● **Task details**
Please reproduce the data exactly, though every picture must stay out.

══ Data extract ══

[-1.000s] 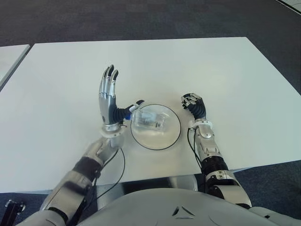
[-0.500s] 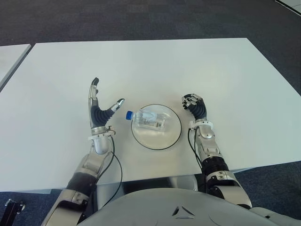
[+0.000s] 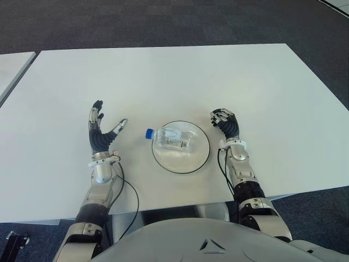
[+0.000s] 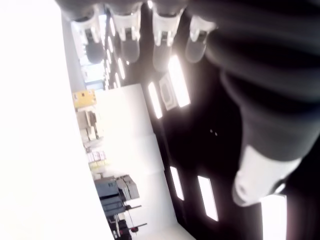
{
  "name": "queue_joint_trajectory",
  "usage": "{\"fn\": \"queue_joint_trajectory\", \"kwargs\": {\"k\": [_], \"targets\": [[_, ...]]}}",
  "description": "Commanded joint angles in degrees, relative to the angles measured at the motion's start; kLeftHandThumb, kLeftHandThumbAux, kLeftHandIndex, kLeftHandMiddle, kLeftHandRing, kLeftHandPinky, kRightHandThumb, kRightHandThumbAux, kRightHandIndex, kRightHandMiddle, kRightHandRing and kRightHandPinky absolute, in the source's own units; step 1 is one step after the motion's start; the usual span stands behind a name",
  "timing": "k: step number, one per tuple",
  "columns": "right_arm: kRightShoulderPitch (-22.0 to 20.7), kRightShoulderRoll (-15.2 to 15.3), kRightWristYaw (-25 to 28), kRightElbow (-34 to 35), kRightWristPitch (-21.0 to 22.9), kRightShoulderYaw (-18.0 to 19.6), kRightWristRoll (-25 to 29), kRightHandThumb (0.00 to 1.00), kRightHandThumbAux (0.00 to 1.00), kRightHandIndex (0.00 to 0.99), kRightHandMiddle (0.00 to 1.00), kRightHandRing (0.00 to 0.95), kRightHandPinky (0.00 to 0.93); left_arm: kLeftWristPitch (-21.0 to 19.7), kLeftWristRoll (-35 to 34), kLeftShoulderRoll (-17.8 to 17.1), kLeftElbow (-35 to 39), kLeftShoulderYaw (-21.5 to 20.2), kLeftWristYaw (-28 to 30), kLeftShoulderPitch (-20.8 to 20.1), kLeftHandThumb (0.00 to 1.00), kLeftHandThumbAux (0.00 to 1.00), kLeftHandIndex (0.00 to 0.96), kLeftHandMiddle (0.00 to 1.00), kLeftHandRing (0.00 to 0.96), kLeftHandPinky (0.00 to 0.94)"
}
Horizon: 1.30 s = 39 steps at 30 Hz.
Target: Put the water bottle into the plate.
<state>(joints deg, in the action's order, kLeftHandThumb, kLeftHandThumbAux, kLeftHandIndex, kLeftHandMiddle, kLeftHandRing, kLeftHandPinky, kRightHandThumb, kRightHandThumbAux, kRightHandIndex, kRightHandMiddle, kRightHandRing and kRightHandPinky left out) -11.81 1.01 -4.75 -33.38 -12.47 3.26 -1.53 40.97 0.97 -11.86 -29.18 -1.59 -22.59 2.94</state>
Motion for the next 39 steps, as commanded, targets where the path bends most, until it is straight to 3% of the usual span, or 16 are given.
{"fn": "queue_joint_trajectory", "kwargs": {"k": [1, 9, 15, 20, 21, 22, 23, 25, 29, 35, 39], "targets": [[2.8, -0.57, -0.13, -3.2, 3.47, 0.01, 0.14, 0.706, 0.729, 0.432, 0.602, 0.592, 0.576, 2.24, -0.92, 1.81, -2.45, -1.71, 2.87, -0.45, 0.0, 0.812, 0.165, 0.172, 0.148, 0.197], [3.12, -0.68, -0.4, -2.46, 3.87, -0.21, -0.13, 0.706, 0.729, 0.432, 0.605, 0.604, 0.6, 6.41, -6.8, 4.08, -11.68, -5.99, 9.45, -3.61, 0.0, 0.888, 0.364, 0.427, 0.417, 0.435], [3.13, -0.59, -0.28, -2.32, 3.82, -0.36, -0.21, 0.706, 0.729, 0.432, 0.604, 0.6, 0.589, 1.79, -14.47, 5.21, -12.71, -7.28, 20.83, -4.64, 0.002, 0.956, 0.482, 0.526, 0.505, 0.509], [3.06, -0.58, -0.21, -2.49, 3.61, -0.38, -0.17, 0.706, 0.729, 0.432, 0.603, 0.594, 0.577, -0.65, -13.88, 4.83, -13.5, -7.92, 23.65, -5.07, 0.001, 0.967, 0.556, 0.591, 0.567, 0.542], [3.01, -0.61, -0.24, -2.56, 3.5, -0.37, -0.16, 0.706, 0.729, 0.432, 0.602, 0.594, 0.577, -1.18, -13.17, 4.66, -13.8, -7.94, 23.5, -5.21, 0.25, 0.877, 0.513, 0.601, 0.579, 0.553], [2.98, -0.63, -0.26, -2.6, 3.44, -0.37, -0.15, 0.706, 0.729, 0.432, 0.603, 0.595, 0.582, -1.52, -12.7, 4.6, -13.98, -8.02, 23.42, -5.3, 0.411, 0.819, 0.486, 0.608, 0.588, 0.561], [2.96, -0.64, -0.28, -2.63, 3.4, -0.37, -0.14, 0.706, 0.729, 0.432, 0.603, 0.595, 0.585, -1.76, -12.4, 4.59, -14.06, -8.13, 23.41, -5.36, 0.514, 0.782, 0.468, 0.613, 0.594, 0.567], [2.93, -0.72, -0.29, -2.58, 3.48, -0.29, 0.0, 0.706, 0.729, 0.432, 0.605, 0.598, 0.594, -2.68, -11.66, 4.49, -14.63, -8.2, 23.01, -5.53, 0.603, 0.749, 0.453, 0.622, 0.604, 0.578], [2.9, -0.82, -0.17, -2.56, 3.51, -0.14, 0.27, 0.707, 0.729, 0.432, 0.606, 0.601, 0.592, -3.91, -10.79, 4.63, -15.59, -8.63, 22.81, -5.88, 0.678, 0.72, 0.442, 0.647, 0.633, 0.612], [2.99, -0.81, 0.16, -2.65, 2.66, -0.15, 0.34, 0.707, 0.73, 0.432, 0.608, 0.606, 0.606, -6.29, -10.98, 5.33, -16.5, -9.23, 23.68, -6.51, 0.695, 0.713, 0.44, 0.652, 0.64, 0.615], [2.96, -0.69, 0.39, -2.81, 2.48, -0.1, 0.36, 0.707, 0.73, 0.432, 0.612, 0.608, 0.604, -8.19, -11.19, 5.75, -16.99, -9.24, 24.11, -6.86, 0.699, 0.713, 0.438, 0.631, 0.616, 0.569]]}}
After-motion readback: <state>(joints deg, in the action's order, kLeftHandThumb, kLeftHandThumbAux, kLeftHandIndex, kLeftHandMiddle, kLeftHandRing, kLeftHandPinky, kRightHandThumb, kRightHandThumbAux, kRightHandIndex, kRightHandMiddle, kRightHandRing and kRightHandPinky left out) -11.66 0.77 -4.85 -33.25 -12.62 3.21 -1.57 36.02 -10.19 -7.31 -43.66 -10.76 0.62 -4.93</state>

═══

● **Result for this task**
[-1.000s] 
[-0.500s] 
[+0.000s] 
[+0.000s] 
{
  "name": "queue_joint_trajectory",
  "usage": "{\"fn\": \"queue_joint_trajectory\", \"kwargs\": {\"k\": [_], \"targets\": [[_, ...]]}}",
  "description": "Commanded joint angles in degrees, relative to the angles measured at the motion's start; kLeftHandThumb, kLeftHandThumbAux, kLeftHandIndex, kLeftHandMiddle, kLeftHandRing, kLeftHandPinky, kRightHandThumb, kRightHandThumbAux, kRightHandIndex, kRightHandMiddle, kRightHandRing and kRightHandPinky absolute, in the source's own units; step 1 is one step after the motion's start; the usual span stands behind a name",
  "timing": "k: step number, one per tuple",
  "columns": "right_arm: kRightShoulderPitch (-22.0 to 20.7), kRightShoulderRoll (-15.2 to 15.3), kRightWristYaw (-25 to 28), kRightElbow (-34 to 35), kRightWristPitch (-21.0 to 22.9), kRightShoulderYaw (-18.0 to 19.6), kRightWristRoll (-25 to 29), kRightHandThumb (0.00 to 1.00), kRightHandThumbAux (0.00 to 1.00), kRightHandIndex (0.00 to 0.99), kRightHandMiddle (0.00 to 1.00), kRightHandRing (0.00 to 0.95), kRightHandPinky (0.00 to 0.93); left_arm: kLeftWristPitch (-21.0 to 19.7), kLeftWristRoll (-35 to 34), kLeftShoulderRoll (-17.8 to 17.1), kLeftElbow (-35 to 39), kLeftShoulderYaw (-21.5 to 20.2), kLeftWristYaw (-28 to 30), kLeftShoulderPitch (-20.8 to 20.1), kLeftHandThumb (0.00 to 1.00), kLeftHandThumbAux (0.00 to 1.00), kLeftHandIndex (0.00 to 0.96), kLeftHandMiddle (0.00 to 1.00), kLeftHandRing (0.00 to 0.96), kLeftHandPinky (0.00 to 0.94)"
}
Horizon: 1.30 s = 39 steps at 30 Hz.
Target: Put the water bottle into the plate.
<state>(joints deg, in the action's order, kLeftHandThumb, kLeftHandThumbAux, kLeftHandIndex, kLeftHandMiddle, kLeftHandRing, kLeftHandPinky, kRightHandThumb, kRightHandThumbAux, kRightHandIndex, kRightHandMiddle, kRightHandRing and kRightHandPinky left out) -11.81 1.01 -4.75 -33.38 -12.47 3.26 -1.53 40.97 0.97 -11.86 -29.18 -1.59 -22.59 2.94</state>
Motion for the next 39 steps, as commanded, targets where the path bends most, until it is straight to 3% of the usual span, or 16 are given.
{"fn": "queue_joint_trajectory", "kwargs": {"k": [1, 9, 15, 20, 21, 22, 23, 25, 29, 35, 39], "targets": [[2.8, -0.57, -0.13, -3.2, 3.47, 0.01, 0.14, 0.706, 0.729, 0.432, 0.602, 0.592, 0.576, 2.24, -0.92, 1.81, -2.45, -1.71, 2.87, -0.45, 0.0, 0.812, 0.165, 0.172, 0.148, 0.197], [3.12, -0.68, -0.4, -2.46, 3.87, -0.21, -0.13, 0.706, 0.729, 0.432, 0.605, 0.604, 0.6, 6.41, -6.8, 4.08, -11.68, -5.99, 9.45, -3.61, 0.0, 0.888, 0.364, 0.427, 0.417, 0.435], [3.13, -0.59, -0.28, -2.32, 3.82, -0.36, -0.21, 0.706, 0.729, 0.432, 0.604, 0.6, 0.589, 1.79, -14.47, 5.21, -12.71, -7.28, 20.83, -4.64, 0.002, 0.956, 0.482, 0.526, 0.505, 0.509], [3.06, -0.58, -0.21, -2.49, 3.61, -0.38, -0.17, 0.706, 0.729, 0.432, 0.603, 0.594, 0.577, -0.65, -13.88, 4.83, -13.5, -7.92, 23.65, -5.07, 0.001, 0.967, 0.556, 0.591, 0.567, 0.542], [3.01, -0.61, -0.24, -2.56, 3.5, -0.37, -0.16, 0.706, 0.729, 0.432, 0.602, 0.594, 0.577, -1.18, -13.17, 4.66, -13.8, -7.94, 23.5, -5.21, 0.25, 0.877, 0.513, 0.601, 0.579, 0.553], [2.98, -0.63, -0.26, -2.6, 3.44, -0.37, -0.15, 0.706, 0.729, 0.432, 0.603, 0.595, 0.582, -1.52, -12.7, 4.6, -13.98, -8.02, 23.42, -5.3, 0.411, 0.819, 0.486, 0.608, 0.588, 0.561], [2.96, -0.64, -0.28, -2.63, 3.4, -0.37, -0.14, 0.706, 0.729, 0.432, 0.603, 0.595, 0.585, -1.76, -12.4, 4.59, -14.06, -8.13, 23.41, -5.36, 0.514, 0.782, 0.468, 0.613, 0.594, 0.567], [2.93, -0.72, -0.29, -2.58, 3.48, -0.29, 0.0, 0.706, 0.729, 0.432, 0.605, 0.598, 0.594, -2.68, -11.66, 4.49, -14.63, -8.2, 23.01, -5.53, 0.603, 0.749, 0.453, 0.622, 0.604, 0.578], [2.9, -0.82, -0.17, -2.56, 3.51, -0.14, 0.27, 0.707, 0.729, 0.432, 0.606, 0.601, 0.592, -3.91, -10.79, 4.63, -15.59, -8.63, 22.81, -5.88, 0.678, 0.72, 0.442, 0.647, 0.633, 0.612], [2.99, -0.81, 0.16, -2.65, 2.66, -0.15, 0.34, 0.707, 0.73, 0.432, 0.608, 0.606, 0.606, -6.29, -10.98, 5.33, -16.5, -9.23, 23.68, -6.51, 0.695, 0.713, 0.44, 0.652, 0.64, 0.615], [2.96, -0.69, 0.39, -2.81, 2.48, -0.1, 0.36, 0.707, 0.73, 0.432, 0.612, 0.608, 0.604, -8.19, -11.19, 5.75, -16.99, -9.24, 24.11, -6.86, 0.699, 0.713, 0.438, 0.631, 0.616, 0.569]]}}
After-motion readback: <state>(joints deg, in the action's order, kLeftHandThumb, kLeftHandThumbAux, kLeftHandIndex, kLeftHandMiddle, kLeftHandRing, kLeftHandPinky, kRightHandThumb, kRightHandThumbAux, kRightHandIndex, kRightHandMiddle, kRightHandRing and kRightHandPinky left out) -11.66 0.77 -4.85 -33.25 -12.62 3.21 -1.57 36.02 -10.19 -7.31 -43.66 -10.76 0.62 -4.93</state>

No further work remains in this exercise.